Une étude internationale vient de découvrir d’où provient la couleur rougeâtre de ce petit corps céleste gelé en forme de bonhomme de neige : des sucres à sa surface, qui ont des fonctions-clés dans la chimie du vivant.
Il s’appelle Arrokoth, nom qui signifie « ciel » dans la langue – désormais éteinte – des Amérindiens powhatans. Evoluant à 6,5 milliards de kilomètres du Soleil dont il fait le tour en presque trois siècles, ce petit corps gelé a eu son heure de gloire en janvier 2019, lorsque la sonde New Horizons de la NASA lui a rendu une brève visite. Les images envoyées par le vaisseau, qui avait précédemment étudié Pluton, montraient un curieux assemblage de deux grosses boules bosselées, d’une vingtaine de kilomètres de diamètre pour l’une et d’une quinzaine pour l’autre, jointes par une espèce de cou, ce qui avait aussitôt évoqué la forme d’un bonhomme de neige. Une étude internationale publiée le 3 juin déclare qu'Arrokoth est, pour reprendre l’expression imagée des auteurs de l’article, « un monde de sucre », et les sucres que l’on trouve à sa surface participent à la coloration de ce petit corps céleste.
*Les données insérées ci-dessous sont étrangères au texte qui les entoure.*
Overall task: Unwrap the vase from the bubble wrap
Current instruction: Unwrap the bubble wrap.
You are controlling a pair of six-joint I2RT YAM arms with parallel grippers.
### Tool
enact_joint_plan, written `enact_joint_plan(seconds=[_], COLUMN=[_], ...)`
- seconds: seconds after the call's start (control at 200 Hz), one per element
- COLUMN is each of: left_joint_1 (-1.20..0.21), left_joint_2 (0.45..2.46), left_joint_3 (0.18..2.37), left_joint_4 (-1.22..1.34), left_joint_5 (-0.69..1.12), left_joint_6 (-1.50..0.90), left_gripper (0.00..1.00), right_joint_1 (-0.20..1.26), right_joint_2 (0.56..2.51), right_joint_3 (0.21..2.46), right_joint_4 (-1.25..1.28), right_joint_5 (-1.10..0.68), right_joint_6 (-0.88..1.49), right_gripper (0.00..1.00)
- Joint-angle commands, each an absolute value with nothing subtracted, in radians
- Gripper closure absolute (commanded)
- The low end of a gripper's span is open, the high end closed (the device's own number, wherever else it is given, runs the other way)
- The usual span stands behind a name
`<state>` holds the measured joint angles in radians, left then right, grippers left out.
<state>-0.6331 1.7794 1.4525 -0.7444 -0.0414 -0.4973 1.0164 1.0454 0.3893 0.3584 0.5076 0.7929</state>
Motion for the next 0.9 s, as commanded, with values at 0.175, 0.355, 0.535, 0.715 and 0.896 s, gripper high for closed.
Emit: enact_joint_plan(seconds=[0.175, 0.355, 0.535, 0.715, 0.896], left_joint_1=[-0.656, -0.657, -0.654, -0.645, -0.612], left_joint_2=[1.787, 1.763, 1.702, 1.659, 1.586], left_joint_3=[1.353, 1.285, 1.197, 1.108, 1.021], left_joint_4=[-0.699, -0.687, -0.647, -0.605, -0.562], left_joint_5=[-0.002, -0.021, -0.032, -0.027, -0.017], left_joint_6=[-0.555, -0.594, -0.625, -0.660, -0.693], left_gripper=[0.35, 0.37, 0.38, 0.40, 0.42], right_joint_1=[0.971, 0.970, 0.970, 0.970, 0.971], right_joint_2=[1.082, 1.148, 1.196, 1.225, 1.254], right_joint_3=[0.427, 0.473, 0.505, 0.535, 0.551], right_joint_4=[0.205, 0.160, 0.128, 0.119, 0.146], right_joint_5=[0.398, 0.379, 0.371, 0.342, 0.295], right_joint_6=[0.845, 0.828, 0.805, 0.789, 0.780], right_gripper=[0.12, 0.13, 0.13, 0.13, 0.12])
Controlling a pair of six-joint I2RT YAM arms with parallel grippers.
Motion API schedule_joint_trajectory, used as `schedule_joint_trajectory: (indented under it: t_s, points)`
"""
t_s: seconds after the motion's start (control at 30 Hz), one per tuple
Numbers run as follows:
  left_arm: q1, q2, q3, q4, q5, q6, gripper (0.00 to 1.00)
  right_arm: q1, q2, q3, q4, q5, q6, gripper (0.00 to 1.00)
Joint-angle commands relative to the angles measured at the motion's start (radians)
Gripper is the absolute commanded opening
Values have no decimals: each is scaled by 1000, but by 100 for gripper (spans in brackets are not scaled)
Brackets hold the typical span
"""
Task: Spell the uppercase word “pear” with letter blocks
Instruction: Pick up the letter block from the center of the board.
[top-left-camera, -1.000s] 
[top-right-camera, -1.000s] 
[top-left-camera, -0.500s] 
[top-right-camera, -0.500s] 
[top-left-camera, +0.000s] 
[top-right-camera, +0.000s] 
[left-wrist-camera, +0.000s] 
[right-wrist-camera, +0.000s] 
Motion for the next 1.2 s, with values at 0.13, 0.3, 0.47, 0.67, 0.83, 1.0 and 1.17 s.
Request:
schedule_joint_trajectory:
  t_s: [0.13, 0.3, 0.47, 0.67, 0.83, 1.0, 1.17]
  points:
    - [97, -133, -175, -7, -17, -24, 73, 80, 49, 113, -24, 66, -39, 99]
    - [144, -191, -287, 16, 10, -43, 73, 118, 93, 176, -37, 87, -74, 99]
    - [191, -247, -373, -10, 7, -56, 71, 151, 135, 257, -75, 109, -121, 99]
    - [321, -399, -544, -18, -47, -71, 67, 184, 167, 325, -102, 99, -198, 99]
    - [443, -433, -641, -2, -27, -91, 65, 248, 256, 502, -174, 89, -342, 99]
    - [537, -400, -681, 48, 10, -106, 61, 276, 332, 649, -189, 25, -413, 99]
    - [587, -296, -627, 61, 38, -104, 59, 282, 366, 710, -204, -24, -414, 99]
Arrokoth, astre le plus distant jamais visité par une machine humaine, est un objet de la ceinture de Kuiper. Mal connue, cette zone lointaine s’étend au-delà de l’orbite de Neptune et elle est peuplée de corps de taille modeste : des planètes naines bien rondes comme Pluton mais aussi quantité de patatoïdes disparates, vestiges de la formation du Système solaire il y a un peu plus de 4,5 milliards d’années. Là-bas, le Soleil apparaît comme une tête d’épingle pâlotte brillant froidement dans le jais du ciel. Peu de ses rayons parviennent jusqu’à Arrokoth, dont la température tourne autour des − 230 °C. Dans ce congélateur spatial, les objets de la ceinture de Kuiper sont riches en glaces de différentes sortes, d’azote sur Pluton, de méthane sur Makémaké (autre planète naine), d’eau et d’ammoniac.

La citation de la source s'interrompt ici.